[Dataset entries]
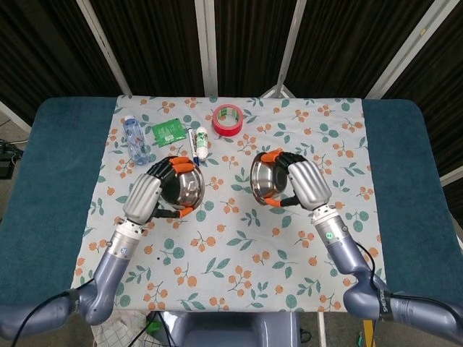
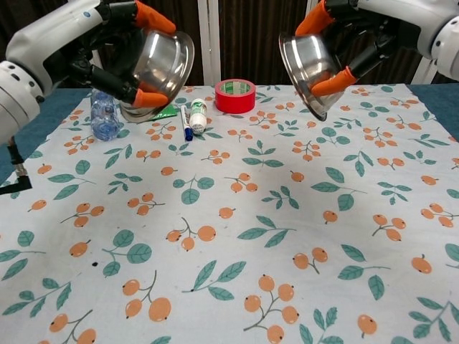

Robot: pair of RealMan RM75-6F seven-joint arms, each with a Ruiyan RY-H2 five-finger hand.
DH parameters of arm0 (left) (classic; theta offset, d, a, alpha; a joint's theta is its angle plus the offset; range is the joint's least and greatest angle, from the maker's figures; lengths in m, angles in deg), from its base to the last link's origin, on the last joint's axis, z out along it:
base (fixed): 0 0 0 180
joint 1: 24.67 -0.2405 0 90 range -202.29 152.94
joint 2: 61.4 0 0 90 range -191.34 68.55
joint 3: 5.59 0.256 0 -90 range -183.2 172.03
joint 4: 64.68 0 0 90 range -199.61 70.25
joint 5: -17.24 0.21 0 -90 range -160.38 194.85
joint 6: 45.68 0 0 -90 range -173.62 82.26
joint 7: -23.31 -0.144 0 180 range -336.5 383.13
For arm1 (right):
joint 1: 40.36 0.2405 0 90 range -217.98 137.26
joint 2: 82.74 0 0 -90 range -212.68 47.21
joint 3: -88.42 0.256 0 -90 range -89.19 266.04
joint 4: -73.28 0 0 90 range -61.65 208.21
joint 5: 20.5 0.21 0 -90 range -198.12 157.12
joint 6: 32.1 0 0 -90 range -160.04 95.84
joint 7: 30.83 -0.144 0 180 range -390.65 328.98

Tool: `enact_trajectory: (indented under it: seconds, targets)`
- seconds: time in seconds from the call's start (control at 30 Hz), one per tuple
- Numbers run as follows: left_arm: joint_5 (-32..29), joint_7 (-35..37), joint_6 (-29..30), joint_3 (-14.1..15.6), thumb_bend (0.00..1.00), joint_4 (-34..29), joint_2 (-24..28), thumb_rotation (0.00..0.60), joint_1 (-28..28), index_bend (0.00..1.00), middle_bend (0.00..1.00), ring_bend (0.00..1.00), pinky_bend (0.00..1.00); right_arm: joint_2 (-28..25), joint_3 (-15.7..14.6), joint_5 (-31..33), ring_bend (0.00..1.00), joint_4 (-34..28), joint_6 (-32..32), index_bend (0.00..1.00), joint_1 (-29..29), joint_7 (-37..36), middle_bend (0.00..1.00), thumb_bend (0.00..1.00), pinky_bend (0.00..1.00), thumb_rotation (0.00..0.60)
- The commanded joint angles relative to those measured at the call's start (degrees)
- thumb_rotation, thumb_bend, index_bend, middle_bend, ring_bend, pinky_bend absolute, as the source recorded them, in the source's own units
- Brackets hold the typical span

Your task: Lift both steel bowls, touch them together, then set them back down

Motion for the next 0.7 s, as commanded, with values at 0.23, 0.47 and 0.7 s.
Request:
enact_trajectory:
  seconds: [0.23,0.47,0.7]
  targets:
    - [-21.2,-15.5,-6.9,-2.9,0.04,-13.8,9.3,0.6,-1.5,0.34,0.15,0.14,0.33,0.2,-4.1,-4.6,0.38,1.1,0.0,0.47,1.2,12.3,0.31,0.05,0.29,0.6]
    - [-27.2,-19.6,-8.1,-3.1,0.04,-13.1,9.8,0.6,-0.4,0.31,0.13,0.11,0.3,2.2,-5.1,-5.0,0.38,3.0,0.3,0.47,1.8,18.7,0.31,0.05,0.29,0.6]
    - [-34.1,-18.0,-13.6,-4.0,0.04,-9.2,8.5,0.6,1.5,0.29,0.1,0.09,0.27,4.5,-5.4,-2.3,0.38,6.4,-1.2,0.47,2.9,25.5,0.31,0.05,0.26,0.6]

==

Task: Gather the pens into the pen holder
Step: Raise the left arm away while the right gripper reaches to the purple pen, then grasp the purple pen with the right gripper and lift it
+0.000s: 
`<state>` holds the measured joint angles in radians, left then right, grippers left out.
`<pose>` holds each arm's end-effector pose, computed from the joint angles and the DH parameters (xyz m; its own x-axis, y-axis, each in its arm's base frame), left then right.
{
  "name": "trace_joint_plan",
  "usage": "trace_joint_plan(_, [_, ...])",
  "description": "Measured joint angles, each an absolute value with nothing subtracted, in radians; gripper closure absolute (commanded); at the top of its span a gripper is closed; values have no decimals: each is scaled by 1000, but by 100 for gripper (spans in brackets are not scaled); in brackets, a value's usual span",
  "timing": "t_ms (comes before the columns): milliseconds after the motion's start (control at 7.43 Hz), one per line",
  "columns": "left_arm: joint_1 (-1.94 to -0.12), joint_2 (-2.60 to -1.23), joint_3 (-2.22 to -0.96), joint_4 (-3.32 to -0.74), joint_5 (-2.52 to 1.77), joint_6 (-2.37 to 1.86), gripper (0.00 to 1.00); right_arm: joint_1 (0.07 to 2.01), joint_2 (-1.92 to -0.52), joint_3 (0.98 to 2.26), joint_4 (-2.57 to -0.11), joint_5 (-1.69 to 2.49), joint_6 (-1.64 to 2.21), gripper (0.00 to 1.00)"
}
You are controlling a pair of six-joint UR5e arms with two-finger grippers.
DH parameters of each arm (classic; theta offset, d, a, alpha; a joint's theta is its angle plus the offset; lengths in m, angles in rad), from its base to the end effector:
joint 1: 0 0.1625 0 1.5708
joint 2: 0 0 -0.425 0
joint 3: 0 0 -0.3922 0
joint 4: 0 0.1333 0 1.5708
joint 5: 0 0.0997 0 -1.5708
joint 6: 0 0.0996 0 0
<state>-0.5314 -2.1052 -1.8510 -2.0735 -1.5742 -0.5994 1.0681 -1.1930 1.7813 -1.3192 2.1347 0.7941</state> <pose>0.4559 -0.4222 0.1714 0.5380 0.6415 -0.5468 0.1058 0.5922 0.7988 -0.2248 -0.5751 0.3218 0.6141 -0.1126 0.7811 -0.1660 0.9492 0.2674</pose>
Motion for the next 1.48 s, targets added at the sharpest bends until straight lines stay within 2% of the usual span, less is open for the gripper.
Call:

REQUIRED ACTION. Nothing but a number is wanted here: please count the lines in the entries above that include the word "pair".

EXPECTED OUTPUT. 2